WORK ORDER :: Only lines with the string "frame" should be returned from the data below.

----- SOURCE INFORMATION

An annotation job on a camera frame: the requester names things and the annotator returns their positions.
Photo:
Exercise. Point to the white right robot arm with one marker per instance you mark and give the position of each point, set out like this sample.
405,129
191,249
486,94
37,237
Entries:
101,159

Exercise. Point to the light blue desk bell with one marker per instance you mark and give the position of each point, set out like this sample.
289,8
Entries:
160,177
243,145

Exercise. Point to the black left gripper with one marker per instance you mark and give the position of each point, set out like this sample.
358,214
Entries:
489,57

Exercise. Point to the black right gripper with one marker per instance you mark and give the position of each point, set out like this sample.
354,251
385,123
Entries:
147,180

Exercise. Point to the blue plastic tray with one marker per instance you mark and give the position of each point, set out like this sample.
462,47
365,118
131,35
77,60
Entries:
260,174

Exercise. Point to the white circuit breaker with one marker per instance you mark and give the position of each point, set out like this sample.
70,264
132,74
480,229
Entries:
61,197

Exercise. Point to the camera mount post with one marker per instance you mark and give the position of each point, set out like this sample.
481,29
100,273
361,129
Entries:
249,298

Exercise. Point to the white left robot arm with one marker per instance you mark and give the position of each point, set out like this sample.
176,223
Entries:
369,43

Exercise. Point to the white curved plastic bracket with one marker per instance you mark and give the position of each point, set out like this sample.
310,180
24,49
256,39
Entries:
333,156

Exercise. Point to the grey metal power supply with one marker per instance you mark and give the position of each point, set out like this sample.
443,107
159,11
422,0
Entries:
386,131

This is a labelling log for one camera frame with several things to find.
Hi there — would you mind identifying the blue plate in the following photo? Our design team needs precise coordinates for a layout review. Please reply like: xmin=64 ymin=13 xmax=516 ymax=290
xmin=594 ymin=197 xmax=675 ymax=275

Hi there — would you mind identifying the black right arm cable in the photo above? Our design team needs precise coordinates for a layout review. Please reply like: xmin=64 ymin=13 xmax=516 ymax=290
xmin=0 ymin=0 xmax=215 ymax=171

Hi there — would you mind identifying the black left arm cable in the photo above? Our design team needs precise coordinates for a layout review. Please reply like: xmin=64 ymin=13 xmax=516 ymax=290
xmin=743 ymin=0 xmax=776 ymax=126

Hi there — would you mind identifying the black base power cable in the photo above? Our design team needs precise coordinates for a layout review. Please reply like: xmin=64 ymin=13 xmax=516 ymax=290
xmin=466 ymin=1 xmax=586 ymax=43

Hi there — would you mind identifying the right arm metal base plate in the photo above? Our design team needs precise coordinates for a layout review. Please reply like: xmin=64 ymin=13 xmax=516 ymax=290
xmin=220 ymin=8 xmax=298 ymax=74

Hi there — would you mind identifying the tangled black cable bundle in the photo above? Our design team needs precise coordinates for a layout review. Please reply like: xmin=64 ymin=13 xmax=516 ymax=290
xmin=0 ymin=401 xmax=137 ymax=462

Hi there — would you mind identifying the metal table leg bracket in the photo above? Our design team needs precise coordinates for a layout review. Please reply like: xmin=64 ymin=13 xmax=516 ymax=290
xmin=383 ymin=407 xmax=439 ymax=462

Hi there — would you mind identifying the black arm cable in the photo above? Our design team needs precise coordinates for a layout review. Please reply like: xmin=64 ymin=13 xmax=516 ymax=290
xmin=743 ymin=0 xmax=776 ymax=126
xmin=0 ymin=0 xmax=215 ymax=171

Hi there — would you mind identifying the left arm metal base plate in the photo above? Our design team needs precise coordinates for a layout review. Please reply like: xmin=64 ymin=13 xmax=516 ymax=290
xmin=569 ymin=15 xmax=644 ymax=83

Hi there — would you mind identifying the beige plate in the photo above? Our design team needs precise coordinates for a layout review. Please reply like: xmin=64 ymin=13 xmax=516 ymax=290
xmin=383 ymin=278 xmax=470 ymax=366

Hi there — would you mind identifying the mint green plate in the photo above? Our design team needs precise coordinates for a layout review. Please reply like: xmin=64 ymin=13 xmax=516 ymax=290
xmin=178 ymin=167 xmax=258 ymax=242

----------

REPLY TO THE EXERCISE ::
An annotation job on a camera frame: the requester names things and the annotator returns their positions.
This is a labelling log for one camera frame with several things to find.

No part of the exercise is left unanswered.